欧州の連邦化は「避けられない」 バローゾ欧州委員長
ロンドン(CNN) 欧州連合(EU)の執行機関、欧州委員会のバローゾ委員長は13日までに、ユーロが財政危機を乗り越えるには欧州の連邦化は「避けられない」と述べた。CNNのインタビューに答えた。
12日の欧州議会でバローゾ委員長は施政方針演説を行い、ユーロ圏の債務危機を食い止めるために欧州の統合強化を提唱していた。
バローゾ委員長はCNNに対し、「単一通貨の行く末は、公の機関やその背後にある政治構造の信頼性にかかっている。だから私は(連邦化は)実現すると考えている」と述べた。
またバローゾ委員長は「共通通貨や銀行の監督、国家予算の共通した監督をはじめとする分野では、主権の共有が必要だ」とも語った。

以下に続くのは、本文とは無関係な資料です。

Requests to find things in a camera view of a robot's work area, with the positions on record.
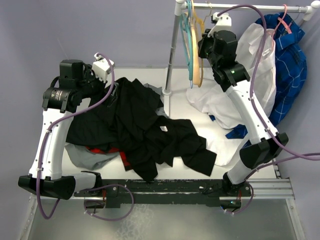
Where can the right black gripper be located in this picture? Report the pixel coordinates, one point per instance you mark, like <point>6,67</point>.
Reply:
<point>205,40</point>

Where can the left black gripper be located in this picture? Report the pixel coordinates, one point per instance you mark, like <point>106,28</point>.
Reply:
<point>90,73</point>

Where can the yellow plastic hanger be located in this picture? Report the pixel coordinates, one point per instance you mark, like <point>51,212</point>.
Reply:
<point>200,23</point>

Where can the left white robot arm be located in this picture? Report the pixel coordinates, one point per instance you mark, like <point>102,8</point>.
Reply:
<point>76,81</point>

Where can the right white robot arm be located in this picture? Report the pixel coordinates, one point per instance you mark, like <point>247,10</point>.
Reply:
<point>219,49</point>

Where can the beige wooden hanger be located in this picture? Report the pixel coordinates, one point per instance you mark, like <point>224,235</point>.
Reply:
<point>198,64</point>

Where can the teal plastic hanger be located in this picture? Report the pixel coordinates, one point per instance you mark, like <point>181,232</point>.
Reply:
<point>185,25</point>

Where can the white shirt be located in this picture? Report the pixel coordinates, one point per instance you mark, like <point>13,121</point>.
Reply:
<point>210,98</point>

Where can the pink hanger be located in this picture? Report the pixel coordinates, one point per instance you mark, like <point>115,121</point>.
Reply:
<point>273,35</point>

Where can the grey shirt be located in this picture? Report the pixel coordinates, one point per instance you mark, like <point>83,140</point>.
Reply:
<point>120,122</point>

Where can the blue plaid shirt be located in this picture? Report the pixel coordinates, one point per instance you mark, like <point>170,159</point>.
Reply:
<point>290,77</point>

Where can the red black plaid shirt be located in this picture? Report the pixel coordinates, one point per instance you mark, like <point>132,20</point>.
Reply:
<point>112,150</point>

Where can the metal clothes rack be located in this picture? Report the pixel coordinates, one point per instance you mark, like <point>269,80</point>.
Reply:
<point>181,5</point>

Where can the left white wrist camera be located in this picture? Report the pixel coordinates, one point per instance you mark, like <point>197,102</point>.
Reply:
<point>101,67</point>

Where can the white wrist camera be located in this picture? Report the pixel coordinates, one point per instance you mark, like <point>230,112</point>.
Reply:
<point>101,67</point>
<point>221,23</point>

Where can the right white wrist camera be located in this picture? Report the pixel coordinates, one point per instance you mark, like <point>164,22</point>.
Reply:
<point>221,23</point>

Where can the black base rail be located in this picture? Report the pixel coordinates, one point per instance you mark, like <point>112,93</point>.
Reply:
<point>208,192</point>

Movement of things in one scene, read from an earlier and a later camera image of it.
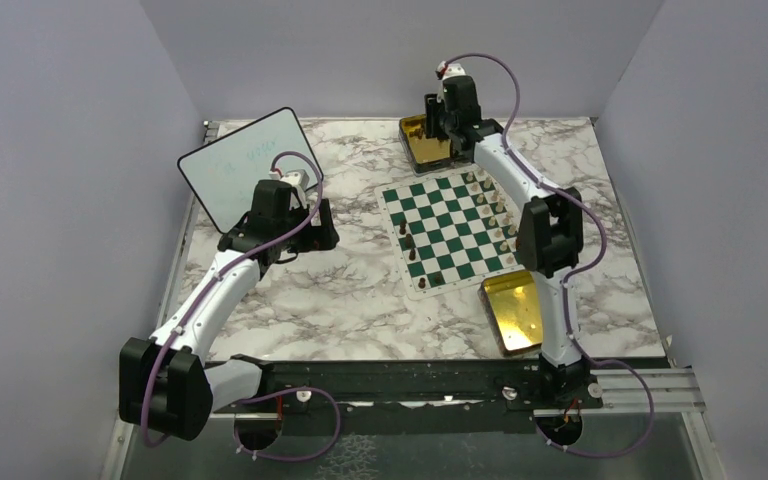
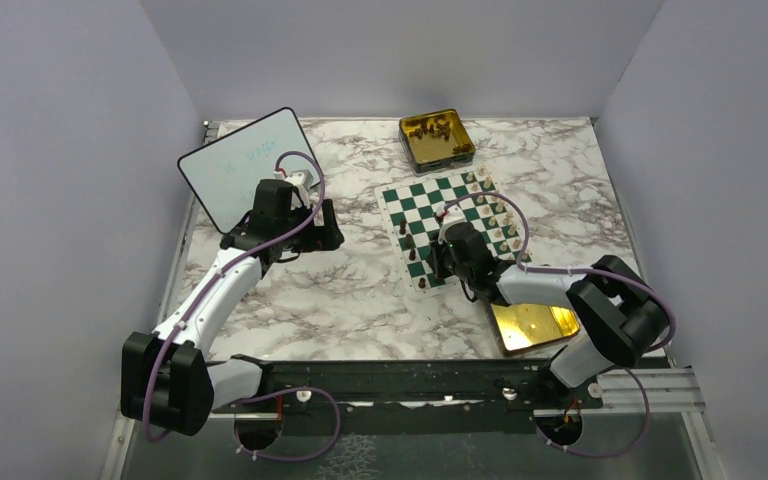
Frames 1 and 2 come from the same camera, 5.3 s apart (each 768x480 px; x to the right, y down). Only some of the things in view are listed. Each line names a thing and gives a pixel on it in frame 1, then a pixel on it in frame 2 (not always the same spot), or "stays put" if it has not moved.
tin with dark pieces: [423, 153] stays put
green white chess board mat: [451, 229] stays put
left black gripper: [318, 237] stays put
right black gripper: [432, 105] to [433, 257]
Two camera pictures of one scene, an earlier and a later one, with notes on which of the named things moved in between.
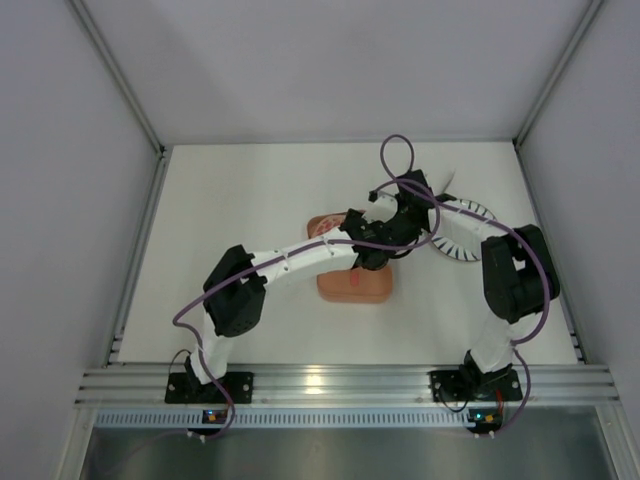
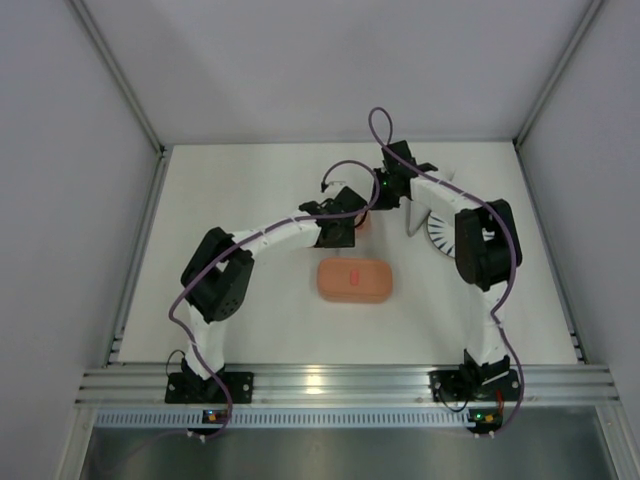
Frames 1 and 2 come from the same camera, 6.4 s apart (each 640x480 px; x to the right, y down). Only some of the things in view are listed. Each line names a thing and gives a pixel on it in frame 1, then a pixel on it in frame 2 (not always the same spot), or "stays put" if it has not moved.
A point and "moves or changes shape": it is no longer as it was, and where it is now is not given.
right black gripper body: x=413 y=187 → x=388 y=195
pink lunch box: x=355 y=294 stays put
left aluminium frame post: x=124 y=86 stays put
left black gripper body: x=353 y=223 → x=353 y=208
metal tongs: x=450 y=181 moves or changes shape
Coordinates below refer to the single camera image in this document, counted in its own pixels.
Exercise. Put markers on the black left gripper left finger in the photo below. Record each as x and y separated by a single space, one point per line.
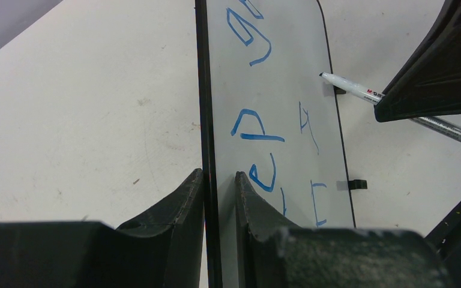
161 247

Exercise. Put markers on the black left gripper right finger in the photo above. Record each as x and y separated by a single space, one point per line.
275 252

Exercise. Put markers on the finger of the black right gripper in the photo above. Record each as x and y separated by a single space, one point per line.
429 84

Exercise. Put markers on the white marker pen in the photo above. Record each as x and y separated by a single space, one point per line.
436 124

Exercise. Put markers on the white whiteboard black frame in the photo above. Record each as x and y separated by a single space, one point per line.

すでに欧州は、ユーロ圏を危機から救い出すために、一体化した動きを見せ始めている。欧州中央銀行(ECB)による加盟国の国債買い取りプログラムもその1つだ。
欧州委員会は12日、ECBの権限強化案を発表した。ECBにユーロ圏の6000行を超える銀行の監督権限を与えるというもので、主権や監督権限を奪われることを恐れるドイツなどからは懸念の声が上がっている。
だがバローゾ委員長は「銀行は多国展開しているのに監督が国別だったせいで、欧州の市民は非常に高いツケを払わされている」と主張。また、「あくまでも共有主権であり、各国政府から権力を移すわけではない」として、加盟各国の主権を脅かすことにはならないと述べた。
またバローゾ委員長は、統合は国際競争に打ち勝つ唯一の道だと語る。米国や中国などの大国が台頭する中では「欧州の最も大きな国でも、1国ではグローバルに問題に対処するには力不足だ」との考えを示した。